Violation charge for Opticom ASA
The Board of Oslo Børs resolved to impose a violation charge on Opticom ASA equivalent to eight times the company's annual listing fee, i.e. NOK 880,000, for a breach of the provisions in the Stock Exchange Regulations on the equal treatment of shareholders and the company’s continuing duty to disclose information.
The matter relates to breaches by Opticom ASA of the provisions in the Stock Exchange Regulations on the equal treatment of shareholders and the company’s continuing duty to provide information.
On 8 November 2005, shares equivalent to approximately 15% of the outstanding shares in Opticom belonging to Thomas Fussell, Robert Keith and Charles Street International Ltd, a company controlled by Keith and Fussell, were subject to a forced sale. Fussell is the chairman of Opticom, while Keith is a member of the board and the chief executive. On the same day, the board resolved to carry out a private placement equivalent to approximately 9.1% of the outstanding shares in Opticom with the company Simpson Financial Limited and its ”client managed funds”.
The forced sale was announced on the morning of 9 November by means of flagging and primary insider notices, but the announcement of the share issue was not published until 10:09 on the same day. At the request of Oslo Børs, Opticom published an expanded stock exchange announcement in respect of the share issue at 13:20 on the following day, 10 November 2005.
Oslo Børs takes the view that carrying out the share issue was in breach of the prohibition in the Stock Exchange Regulations on unequal treatment of shareholders without a factual basis, and the subsequent announcement did not take place in accordance with the rules on duty to disclose information in the Stock Exchange Regulations.
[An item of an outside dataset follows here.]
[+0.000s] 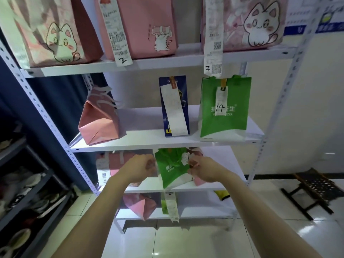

There were a number of issues and questions in respect of Opticom that were of significance for Oslo Børs Both before and after 9 November 2005. In this respect, Oslo Børs has elected to focus on the questions related to the equal treatment of shareholders and the duty to disclose information in connection with the share issue of 8 November 2005. Oslo Børs considers it more important to react promptly to issues considered to be important for market confidence than to carry out a full review of legal issues in respect of the company. However it cannot be excluded that there are other matters that are/may become the subject of consideration by Oslo Børs.
The minutes of the meeting of the Board of Oslo Børs containing more detail on the Board's deliberations will be published at a later time in accordance with Chapter 2 of the Freedom of Information Act.
This decision can be appealed to the Stock Exchange Appeals Committee. Any appeal must be submitted within two weeks.
Kaupthing ASA –appeal against the resolution of the Board of Oslo Børs dated 16 December 2005
The Board also reaffirmed its resolution dated 16 December 2005 to impose a violation charge of NOK 500,000 on Kaupthing ASA for repeated breaches of the trading rules and the Stock Exchange Regulations.
The appeal will be referred to the Stock Exchange Appeals Committee for consideration.